The effect of a garnishee order

The Commissioner of Taxation (“the Commissioner”) may have paved the way for a judgment creditor to be paid at settlement (whether or not a caveat has been recorded against the title).  The key is a garnishee order.

A garnishee order issued pursuant to rule 39.36 of the Uniform Civil Procedure Rules 2005 (NSW) requires a third party (the garnishee) to pay the judgment creditor debts owed by the garnishee to the judgment debtor.

In the matter of Commissioner of Taxation v Park, the Full Court of the Federal Court held that settlement funds ought to be released to the Commissioner in satisfaction of the Commissioner’s version of a garnishee order (a notice under s260-5 of Schedule 1 of the Taxation Administration Act 1953 (Cth)) served on the purchaser for money owed by the taxpayer vendor (Ms Bassili) to the Commissioner.

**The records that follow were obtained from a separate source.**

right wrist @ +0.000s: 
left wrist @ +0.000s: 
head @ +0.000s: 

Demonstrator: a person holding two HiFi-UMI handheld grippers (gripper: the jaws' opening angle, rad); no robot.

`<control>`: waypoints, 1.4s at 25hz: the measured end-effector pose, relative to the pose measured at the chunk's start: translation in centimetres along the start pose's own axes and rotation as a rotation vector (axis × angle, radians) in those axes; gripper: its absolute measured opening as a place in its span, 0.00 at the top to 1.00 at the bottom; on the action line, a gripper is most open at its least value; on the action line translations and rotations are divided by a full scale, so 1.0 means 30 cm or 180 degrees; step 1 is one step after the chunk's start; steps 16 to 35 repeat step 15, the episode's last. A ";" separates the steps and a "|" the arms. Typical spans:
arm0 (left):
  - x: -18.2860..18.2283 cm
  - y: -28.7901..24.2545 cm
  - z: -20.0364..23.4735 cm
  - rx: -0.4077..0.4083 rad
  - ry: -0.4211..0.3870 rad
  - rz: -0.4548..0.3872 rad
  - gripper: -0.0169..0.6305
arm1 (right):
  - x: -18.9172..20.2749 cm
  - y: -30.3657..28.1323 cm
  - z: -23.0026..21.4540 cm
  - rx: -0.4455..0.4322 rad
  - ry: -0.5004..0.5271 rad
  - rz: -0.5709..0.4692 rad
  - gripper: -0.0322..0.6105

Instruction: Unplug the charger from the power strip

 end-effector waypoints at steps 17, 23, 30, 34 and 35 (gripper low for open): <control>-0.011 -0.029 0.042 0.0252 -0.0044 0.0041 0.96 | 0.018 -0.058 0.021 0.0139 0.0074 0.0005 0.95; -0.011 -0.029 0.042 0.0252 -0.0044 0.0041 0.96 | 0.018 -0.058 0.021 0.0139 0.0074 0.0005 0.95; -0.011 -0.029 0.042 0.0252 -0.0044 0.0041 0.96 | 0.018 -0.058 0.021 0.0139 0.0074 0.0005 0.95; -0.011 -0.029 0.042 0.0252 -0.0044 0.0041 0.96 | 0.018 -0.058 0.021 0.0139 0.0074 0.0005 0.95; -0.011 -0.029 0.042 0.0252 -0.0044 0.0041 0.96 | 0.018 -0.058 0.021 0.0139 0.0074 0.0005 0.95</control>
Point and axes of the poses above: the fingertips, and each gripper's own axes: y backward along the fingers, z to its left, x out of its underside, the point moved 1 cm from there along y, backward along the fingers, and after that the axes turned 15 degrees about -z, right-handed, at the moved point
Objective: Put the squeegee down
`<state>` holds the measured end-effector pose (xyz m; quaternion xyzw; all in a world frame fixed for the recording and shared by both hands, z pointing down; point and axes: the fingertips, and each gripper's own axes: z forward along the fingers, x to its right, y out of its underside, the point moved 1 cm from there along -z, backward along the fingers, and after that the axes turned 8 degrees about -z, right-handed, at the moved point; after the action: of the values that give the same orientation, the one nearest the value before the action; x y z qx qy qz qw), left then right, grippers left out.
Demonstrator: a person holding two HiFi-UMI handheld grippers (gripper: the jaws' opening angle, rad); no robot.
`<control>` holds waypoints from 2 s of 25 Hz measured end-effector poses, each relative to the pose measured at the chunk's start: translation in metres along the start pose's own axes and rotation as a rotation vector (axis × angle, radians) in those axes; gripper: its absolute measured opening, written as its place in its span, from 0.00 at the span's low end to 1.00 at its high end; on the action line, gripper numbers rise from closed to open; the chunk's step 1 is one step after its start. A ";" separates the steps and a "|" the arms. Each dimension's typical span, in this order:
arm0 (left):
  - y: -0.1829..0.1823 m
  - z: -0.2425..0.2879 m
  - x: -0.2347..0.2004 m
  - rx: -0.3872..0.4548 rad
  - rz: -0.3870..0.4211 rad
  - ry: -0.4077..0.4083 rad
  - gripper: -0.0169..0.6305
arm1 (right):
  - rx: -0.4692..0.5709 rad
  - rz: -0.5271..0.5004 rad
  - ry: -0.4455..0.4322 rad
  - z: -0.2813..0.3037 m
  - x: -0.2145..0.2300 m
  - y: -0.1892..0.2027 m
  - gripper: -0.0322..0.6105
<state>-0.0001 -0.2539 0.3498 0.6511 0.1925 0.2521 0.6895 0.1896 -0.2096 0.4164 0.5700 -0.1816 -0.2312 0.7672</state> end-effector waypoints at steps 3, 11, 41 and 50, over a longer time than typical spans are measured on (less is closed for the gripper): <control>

Jessup and Katzmann JJ held that “..the instant moneys became owing by the purchaser to Ms Bassili, the former fell under the statutory obligation to pay those moneys to the Commissioner…..At that point, the purchasers’ obligation to pay the Commissioner under s260-5 became absolute.”

It is (quite mistakenly) a commonly held view that some or all of the money payable by a purchaser at settlement is payable by the purchaser to the mortgagee (if there is one) before payment is made to the vendor.  However, as is made clear by Jessup and Katzmann JJ, money payable by the purchaser on settlement is money owing by the purchaser to the vendor, and not any other party.  Therefore, if the vendor is the judgment debtor, that is the party to whom the purchaser owes the purchase price, not a mortgagee to whom the judgment debtor might direct payment.  It follows that the service of a garnishee order upon the purchaser should mean that the purchaser must pay the purchase price (up to the amount owing to the judgment creditor) to the judgment creditor on settlement, in priority to any mortgagee.

Some words of caution

Firstly, although the Full Court upheld the Commissioner’s entitlement to be paid in Park on service of a s260-5 notice, a court has not yet been asked to determine whether a judgment creditor has the same rights pursuant to a garnishee order.  

Secondly, the principle does not apply where the sale is by a mortgagee exercising a power of sale under its mortgage.

Also, the purchaser will only be required to pay you at the time the purchaser becomes indebted to the judgment debtor, which is at settlement. If the sale of the property does not settle, the purchaser does not owe any money to the judgment debtor and therefore is not required to pay you in accordance with the garnishee order. And worse still, as you have not extended the life of your caveat, it will have lapsed and you will have lost your right to record a further caveat against the property without an order of the Supreme Court. 

So there may be another way to skin a cat, but take care not to get scratched.